Indeed, industry sources said competition for the off-net rights to “3rd Rock” was fierce between Fox, Tribune Broadcasting and Chris-Craft/United Television. While the sitcom hasn’t been a blockbuster for NBC, it is nonetheless viewed as having the right ingredients for success in syndication — appeal to men, kids and teenagers plus a mix of slapstick humor and sophisticated wit.
“3rd Rock,” which was developed for ABC before moving to NBC, debuted in January 1996 as a midseason entry. In the 1996-97 season, the show averaged a 10.8 national Nielsen household rating and 17 share; in the all-important demographic of adults 18-49, “3rd Rock” averaged a 7.9/20.
The comedy stars John Lithgow as the commander of an alien expedition to Earth who assumes the body of an physics professor at an Ohio university. Jane Curtin plays his human love interest, a fellow professor.
Carsey-Werner is offering 94 episodes of “3rd Rock” to stations for a weekly cash license fee plus 1.5 minutes of advertising time in each run. The initial three-year license term will be extended by one year for each season the show stays in production beyond the 1997-98 season. If “3rd Rock” makes it to an eighth season, the license term extension will be scaled back to six months.
Stations also have the option of purchasing a second run of the show for weekdays for 50% of the regular license fee.
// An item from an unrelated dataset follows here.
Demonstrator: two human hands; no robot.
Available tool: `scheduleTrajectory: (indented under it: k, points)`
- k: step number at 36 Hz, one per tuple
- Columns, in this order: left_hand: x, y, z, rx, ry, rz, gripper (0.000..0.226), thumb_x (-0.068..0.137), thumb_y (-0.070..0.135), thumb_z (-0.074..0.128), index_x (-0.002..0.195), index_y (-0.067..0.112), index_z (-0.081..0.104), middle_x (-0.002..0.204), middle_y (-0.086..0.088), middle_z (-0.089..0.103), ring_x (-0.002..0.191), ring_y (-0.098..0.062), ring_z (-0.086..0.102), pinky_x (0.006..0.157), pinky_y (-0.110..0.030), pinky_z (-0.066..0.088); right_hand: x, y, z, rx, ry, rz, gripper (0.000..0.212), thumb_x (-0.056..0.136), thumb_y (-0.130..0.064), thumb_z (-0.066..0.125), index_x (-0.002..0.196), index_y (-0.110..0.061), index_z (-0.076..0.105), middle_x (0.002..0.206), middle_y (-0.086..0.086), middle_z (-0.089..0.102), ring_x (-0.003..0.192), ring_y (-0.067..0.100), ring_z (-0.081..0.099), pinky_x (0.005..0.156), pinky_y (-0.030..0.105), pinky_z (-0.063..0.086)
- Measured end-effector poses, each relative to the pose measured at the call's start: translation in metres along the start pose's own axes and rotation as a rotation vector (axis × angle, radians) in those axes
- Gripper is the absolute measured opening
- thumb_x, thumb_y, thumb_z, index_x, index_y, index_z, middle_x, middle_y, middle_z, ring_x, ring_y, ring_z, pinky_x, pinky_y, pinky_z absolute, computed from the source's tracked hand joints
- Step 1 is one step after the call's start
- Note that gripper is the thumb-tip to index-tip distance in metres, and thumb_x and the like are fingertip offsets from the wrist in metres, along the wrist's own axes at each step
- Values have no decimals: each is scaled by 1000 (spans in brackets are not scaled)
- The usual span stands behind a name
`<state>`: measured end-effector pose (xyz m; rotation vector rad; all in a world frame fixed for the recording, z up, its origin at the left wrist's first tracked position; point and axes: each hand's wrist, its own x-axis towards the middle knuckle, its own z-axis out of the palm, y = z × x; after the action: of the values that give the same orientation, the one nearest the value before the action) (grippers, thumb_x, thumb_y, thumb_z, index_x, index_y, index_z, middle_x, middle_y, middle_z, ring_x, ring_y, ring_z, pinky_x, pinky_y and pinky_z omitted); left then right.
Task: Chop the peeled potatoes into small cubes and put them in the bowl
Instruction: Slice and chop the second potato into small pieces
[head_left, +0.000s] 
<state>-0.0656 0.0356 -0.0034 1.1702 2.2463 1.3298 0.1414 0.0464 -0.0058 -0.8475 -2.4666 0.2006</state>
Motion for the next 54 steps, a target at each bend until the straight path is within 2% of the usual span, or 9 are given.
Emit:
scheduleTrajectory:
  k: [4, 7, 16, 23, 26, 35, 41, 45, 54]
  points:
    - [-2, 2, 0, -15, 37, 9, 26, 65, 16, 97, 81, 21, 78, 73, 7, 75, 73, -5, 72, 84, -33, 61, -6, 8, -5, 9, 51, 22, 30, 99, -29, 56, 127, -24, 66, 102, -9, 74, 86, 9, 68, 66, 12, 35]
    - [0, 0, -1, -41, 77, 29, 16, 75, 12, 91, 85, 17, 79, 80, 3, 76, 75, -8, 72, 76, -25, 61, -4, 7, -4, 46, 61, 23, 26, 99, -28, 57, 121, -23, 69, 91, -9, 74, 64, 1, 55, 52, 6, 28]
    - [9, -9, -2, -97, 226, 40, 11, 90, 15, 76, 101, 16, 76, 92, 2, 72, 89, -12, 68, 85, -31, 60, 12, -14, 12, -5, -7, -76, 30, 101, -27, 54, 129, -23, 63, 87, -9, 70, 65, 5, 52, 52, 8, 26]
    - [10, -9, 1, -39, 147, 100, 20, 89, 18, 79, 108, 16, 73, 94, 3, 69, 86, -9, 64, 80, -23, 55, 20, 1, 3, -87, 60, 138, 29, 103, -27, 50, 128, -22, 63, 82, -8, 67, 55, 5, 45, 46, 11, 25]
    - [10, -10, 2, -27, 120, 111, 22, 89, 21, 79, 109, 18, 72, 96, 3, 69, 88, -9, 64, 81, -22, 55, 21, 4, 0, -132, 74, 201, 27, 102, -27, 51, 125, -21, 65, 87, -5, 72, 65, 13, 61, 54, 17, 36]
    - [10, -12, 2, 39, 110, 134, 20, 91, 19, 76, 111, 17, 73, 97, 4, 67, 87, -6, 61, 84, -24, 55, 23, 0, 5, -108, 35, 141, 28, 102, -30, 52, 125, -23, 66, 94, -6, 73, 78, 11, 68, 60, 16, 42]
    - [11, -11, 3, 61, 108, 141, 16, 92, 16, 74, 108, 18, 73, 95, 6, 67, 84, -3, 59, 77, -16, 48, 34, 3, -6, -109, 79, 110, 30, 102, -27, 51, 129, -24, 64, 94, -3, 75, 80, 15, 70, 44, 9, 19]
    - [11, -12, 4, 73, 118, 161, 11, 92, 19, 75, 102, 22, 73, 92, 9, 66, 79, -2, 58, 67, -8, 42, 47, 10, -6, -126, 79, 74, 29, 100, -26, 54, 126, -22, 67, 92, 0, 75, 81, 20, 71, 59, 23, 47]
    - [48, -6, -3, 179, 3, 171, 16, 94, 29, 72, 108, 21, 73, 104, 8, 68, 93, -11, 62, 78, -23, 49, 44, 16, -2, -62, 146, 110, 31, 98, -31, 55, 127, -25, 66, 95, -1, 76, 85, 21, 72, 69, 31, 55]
Carsey-Werner is also throwing in one cash- and barter-free weekend run.
Another attractive element of Carsey-Werner’s marketing plan for “3rd Rock” is the distributor’s promise of broadcast exclusivity throughout the show’s first cycle in syndication. Recent hot off-net properties such as “Friends” and “Drew Carey” have been sold to stations with the caveat that the reruns will head to basic cable in the fourth year of their syndication life cycles.
Veteran syndie biz watchers say the Fox deal probably will account for about half of “3rd Rock’s” total license fee tally when the show is sold in the rest of the country. Add that to the national advertising time Carsey-Werner will retain and “3rd Rock” could pull in as much as $2.5 million to $3 million per episode — less than Buena Vista’s “Home Improvement” and Columbia TriStar’s “Seinfeld” but potentially more than Paramount’s “Frasier” or Columbia TriStar’s “Mad About You.”
In a separate deal, Fox’s KTTV-TV Los Angeles is said to have plugged the last major hole in the syndication lineup for Carsey-Werner’s ABC sitcom “Grace Under Fire,” which bows as an off-net strip in September. Fox and Carsey-Werner officials declined comment.